Anomalies Detection Example

Ran Pang

1. Introduction

Anomaly detection is the identification of rare items, events or observations which raise suspicions by differeing significantly from the majority of the data. Anomaly or rare events detection is an important problem for many applications besides analysis of weather anomalies, for example, financial portfolio management, fraud detection, cyber security, etc.

In this particular demonstration, the anomaly detection problem is a byvariate anomalies when the underlying variables are not Gaussian and may have nonlinear relationship. The sample data have two variables: X & Y and the goal is to use copula and quantile distribution to detect anomalies.

This demonstration is based on the course assignment of MScA Linear and Nonlinear Models at the University of Chicago.

2. Data Preparation

2.1 Libraries

library(RNetCDF)
library(copula)
library(MASS)

2.2 Data Import

# Import data
data <- read.table(paste(dataPath, 'data.csv', sep = '/'), header = TRUE)
X <- data$x_sample
Y <- data$y_sample
dim(data)

## [1] 5000    2

2.3 Visualization

Summary:

1) The distribution of both X (normal) and Y (exponential) have long tails;

2) Higher Y value is associated with higher X value. There may be a non-Gaussian relationship that cannot be captured by correlation and linear regression;

3) There are dependencies on both tails between X and Y;

4) Common Pearson correlation detects more correlation than Spearman, but less correlation than Kendall.

2.3.1 Visualize each variable

# Histogram & Normal Q-Q plot for X
hist(X)

qqplot(x = qnorm(ppoints(5000)), y = X, main = "Normal Q-Q Plot",
       xlab = "Theoretical Quantiles", ylab = "Sample Quantiles")
qqline(X, distribution = qnorm)

# Histogram & Exponential Q-Q plot for X
hist(Y)

qqplot(x = qexp(ppoints(5000)), y = Y, main = "Exponential Q-Q Plot",
       xlab = "Theoretical Quantiles", ylab = "Sample Quantiles")
qqline(Y, distribution = qexp)

The Q-Q plots shows that the distribution of both X (normal) and Y (exponential) have long tails.

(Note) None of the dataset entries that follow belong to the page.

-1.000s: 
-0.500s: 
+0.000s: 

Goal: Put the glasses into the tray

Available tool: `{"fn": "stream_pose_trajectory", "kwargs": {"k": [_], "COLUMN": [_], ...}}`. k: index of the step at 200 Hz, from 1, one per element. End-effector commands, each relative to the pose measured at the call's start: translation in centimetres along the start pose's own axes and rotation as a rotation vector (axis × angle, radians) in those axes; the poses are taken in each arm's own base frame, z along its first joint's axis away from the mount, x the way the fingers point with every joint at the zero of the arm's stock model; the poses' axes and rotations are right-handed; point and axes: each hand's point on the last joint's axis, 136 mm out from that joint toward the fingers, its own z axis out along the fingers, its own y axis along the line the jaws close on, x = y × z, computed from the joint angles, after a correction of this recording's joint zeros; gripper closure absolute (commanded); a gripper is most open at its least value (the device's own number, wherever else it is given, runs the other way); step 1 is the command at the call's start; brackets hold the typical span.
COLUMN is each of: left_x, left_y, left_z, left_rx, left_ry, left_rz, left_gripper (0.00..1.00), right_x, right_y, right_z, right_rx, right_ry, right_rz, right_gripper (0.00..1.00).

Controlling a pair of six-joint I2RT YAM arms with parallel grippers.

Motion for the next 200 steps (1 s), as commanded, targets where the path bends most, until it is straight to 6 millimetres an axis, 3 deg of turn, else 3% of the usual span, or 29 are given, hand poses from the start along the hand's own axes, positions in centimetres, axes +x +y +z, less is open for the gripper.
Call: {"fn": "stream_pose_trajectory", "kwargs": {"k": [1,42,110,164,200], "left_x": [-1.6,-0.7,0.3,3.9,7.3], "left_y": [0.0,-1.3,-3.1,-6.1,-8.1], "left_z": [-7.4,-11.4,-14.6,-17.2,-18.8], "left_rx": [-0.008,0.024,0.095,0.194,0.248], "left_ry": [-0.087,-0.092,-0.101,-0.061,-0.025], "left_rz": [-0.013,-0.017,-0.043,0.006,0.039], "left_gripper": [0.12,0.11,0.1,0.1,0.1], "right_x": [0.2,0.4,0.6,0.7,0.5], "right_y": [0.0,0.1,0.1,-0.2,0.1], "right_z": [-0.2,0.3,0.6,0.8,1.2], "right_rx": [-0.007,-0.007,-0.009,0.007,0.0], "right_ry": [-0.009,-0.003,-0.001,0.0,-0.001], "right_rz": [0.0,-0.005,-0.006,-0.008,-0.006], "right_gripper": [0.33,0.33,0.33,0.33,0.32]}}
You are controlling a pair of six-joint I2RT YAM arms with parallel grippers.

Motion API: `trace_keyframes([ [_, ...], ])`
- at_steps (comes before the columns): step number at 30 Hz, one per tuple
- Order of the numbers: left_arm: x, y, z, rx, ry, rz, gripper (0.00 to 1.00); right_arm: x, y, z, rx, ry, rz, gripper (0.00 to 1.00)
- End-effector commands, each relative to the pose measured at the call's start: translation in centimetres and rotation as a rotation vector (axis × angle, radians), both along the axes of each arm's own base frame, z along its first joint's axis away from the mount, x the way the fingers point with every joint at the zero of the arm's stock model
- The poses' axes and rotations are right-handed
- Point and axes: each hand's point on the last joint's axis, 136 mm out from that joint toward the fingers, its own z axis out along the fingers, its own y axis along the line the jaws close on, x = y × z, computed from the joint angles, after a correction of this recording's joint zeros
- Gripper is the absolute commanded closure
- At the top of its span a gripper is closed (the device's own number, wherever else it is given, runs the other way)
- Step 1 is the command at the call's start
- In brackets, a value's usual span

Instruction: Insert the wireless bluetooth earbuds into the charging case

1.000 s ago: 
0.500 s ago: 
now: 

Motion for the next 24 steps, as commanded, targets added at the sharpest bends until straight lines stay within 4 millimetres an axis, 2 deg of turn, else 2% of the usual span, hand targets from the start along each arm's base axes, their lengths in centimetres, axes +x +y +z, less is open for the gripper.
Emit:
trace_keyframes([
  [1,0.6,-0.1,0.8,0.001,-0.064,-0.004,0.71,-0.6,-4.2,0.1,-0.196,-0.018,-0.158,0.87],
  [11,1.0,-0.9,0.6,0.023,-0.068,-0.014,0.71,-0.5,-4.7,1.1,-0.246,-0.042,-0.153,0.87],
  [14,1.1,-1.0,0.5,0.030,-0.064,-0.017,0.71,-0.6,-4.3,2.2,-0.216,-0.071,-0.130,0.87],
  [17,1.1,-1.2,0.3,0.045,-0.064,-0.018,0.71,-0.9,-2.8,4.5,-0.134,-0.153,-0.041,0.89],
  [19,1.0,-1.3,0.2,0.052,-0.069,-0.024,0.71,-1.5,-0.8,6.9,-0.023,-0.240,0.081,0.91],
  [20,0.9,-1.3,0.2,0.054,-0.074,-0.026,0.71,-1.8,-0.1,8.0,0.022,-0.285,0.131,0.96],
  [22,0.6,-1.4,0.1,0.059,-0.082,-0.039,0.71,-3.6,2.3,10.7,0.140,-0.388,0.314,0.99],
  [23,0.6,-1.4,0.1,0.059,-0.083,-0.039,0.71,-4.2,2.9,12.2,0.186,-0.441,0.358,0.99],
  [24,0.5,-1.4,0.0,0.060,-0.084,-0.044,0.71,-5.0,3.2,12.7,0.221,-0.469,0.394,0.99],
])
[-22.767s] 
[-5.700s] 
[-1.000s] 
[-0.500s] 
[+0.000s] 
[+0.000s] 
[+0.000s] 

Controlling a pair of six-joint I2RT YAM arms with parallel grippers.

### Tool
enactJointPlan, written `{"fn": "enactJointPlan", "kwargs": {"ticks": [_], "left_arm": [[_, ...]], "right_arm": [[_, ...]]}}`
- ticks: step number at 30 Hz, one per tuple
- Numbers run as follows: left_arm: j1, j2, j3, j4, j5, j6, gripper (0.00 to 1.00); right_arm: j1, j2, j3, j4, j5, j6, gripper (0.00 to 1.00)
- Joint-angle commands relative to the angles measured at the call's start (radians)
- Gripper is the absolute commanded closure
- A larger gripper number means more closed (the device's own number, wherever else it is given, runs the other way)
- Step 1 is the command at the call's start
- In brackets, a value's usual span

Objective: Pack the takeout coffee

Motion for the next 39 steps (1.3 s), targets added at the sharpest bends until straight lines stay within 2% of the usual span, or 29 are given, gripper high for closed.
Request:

2.3.2 Visualize the relationship between two variables

# Scatter plot
plot(X, Y)

From the above scatter plot, We observe the comonotonic relationship: higher Y value is associated with higher X value. The shape of the cloud suggests that there may be a non-Gaussian relationship that cannot be captured by correlation and linear regression.

# Empirical copula plot
plot(rank(X)/length(X), 
     rank(Y)/length(Y))

From the empirical copula plot we can discover that there are dependencies on both tails.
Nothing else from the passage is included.